A deep blue abstract rendering of a cube made up of outlined strokes. The top of the cube is an outlined square, and the edges of the cube are conveyed through obtuse-angled line strokes. Stage Four

Use of Analytical Tools (Modeling)

In the Use of Analytical Tools (Modeling) stage, the researcher selects and implements analytical tools based on the research question, the intended utilization of the data to support the research hypothesis, and the assumptions required for a particular statistical method.

Lifecycle Stages are Interwoven

The Use of Analytical Tools (Modeling) stage can be deeply interactive with the Interpreting, Drawing Conclusions, and Making Predictions stage of the research lifecycle. Researchers may examine modeling results through methods presented in the Use of Analytical Tools, and some research domains may share early results of this stage through the Communication, Dissemination, and Decision Making stage.

The following questions help to establish ethical boundaries in the Use of Analytical Tools stage.

Through the Lenses:

  • Methods Selection

    How does your positionality or experience influence the types of methods and tools used for this project? What decisions led you to implement some methods at the exclusion of others?

    Model Choices and Implications

    If your research includes the development of a model, can you describe the model and its intended effects to those in your field? How about to a lay audience? Does changing the parameters of the model affect individual or group representation? What are the implications?

  • Tool Selection

    Are there any known concerns or limitations when using these tools for research similar to yours? How can these limitations be mitigated?

    Embedded Bias

    Are you using machine learning or artificial intelligence tools for this project? Can you detail the value that these tools add to the research project? What biases might be built into these tools and the dataset(s) they have been trained on?

  • Reproducibility

    How transparent and reproducible are your workflows for this stage? What strategies could you employ to make your workflows more transparent and reproducible? What power imbalances might be created by the level of transparency and reproducibility of this project?

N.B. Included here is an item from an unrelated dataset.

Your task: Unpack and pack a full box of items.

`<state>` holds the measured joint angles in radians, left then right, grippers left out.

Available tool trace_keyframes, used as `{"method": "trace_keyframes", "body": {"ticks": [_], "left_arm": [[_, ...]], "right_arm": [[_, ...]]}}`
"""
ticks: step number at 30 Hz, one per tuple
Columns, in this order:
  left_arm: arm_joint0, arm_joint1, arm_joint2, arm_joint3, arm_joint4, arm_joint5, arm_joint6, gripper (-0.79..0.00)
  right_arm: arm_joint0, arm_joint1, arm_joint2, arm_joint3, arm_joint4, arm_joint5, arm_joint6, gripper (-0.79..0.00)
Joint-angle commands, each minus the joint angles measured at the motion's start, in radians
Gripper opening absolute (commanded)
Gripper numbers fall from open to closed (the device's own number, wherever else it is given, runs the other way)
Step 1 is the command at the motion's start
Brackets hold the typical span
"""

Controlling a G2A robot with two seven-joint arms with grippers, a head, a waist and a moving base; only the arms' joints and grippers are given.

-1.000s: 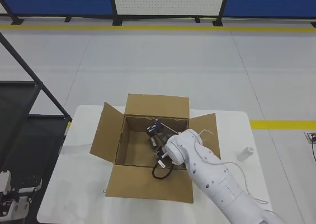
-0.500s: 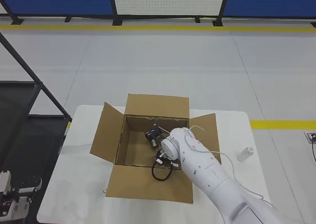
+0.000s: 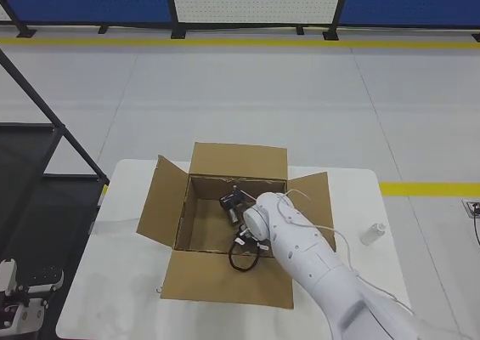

  • Preexisting Narratives

    Do you have expectations for the results of the data analysis? How does your presupposition of results impact your analysis?

A deep blue curvy line shaped line a backward Stage Five

Interpreting, Drawing Conclusions, and Making Predictions

In the Interpreting, Drawing Conclusions, and Making Predictions stage, researchers distill the results of the Use of Analytical Tools (Modeling) stage, but also may consider the results of this stage in the context of many other stages of the lifecycle, and may involve explaining how a result came about or making predictions about how the research question might evolve.

Lifecycle Stages are Interwoven

Researchers may find themselves interacting with a number of stages of the lifecycle when at the Interpreting, Drawing Conclusions, and Making Predictions stage. For example, when interpreting research results, researchers often revisit the Exploratory Data Analysis and Use of Analytical Tools (Modeling) stages to augment interpretation of conclusions or making predictions, and interpretations of the research may ignite new research questions, taking the researcher to the Question and Problem Identification stage. Likewise, considering how and with whom the research will be shared in the Communication, Dissemination, and Decision Making stage may have impacts on how the interpretations, conclusions, and predictions are framed or worded.

The following questions help to establish ethical boundaries in the Interpreting, Drawing Conclusions, and Making Predictions stage.

Through the Lenses:

  • Storytelling

    What story are the r


    What story are the r


    What story are the results telling? How does your positionality, and those of your colleagues, impact the narratives being spun from this research?

    Dominant Narratives

    Do the results identify specific groups of people? How do these narratives refute or support to the dominant narratives told about these groups? What value is there in refuting or supporting dominant narratives?

  • Fit for Purpose

    Does the analytical model chosen to address the research questions support the research hypotheses and is it compatible with the type of data collected? Are the assumptions of the analytical model met reasonably well in the context of the data situation? Does the data coverage (representativeness) and quality meet the needs of the model(s)?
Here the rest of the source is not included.